Opening Thailand’s borders to foreign tourists may open a “Pandora’s box” of Covid-19 infections, according to leading epidemiologist on the Chulalongkorn University Faculty of Medicine Thira Woratanarat. After a 6 month ban on international tourists, the first group of travellers on the new Special Tourist Visa are set to fly from China to Phuket on October 8. Thira says the move puts the country at risk of a second coronavirus outbreak.

“If the country decides to take risks, everyone must rely on themselves because this is a war between virus and humans and people need to survive… The country will be a new endemic area if the government cannot contain the spread of the disease effectively. And even if there is a Covid-19 vaccine, it might be too late.”

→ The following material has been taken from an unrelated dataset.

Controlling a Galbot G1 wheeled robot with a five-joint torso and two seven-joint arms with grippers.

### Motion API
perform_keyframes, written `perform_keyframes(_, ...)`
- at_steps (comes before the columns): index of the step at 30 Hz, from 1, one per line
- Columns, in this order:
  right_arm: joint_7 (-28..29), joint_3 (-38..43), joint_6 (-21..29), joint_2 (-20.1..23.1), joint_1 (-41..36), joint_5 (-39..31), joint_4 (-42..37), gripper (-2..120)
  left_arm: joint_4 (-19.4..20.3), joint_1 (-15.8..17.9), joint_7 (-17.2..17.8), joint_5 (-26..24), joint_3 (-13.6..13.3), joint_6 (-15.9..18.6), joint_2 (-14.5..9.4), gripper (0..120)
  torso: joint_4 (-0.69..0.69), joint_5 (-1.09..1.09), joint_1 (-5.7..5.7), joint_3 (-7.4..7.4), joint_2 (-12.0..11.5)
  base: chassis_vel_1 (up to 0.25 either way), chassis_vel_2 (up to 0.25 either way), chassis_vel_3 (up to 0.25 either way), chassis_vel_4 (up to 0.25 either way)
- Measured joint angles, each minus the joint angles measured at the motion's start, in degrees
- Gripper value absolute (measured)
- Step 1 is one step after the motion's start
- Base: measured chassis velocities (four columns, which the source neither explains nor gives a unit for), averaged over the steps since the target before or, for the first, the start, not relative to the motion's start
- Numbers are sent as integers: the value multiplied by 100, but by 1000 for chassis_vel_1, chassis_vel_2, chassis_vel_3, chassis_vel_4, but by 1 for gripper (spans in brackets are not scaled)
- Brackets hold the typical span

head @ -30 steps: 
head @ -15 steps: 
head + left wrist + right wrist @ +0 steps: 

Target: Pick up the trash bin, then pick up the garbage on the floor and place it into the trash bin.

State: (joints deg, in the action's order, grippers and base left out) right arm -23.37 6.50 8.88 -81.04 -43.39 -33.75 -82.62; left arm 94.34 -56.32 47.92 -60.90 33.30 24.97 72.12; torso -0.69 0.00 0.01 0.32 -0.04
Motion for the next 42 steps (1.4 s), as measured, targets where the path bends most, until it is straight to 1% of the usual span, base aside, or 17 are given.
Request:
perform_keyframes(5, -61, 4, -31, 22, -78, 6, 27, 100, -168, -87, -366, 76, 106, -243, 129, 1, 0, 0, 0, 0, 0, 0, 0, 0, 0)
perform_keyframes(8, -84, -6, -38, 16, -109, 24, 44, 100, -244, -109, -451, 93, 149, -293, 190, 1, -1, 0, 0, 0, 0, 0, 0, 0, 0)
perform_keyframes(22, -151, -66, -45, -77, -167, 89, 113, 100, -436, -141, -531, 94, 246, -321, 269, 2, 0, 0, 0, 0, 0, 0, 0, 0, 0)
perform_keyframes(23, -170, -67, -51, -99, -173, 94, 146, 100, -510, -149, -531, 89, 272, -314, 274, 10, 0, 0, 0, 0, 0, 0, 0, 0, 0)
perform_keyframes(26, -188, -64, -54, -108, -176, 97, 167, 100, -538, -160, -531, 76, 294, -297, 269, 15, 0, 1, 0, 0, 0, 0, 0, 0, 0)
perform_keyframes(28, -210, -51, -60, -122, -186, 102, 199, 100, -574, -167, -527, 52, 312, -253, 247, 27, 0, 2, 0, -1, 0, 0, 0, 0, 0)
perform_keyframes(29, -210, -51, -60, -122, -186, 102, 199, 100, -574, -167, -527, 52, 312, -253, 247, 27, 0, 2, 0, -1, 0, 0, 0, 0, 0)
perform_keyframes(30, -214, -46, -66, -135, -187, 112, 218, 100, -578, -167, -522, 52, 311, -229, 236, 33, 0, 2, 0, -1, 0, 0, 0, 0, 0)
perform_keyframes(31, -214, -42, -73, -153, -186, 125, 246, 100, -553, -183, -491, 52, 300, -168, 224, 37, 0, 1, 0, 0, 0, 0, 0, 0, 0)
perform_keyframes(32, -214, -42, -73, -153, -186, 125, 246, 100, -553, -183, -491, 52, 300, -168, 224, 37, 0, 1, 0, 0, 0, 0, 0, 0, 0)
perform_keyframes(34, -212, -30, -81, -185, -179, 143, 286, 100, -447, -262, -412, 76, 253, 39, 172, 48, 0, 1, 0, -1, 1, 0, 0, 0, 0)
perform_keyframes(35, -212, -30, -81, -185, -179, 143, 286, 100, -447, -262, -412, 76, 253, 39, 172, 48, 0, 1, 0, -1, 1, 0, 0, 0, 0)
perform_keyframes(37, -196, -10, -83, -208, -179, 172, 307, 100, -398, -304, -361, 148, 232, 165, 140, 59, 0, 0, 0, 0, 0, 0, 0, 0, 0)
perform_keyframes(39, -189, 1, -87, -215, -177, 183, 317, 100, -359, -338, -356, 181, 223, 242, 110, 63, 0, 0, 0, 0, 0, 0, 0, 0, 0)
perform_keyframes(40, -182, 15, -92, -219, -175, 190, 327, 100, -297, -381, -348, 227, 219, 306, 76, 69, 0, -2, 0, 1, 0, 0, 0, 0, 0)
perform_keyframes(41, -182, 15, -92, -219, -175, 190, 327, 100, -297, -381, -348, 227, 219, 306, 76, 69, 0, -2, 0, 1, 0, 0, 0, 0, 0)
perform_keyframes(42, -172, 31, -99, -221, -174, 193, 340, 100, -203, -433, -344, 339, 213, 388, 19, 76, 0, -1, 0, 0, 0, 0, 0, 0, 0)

The 120 to 150 tourists arriving next week on the Special Tourist Visa are required to quarantine at a state approved facility for 14 days. They are also required to be tested for Covid-19 before their flight and before being released from quarantine.

Thira has been vocal for months on his disapproval for opening the borders to foreign tourists and has stood firmly against proposals like so called “travel bubbles.” He says the coronavirus cases across globe have continued to raise and warns that people in Thailand should still abide by coronavirus prevention measures like wearing a mask.

“Many countries are still under the severe pandemic and have an infection rate 20 times that of Thailand’s, so Thailand will be at a risk of becoming a pandemic hotspot after the country is reopened.”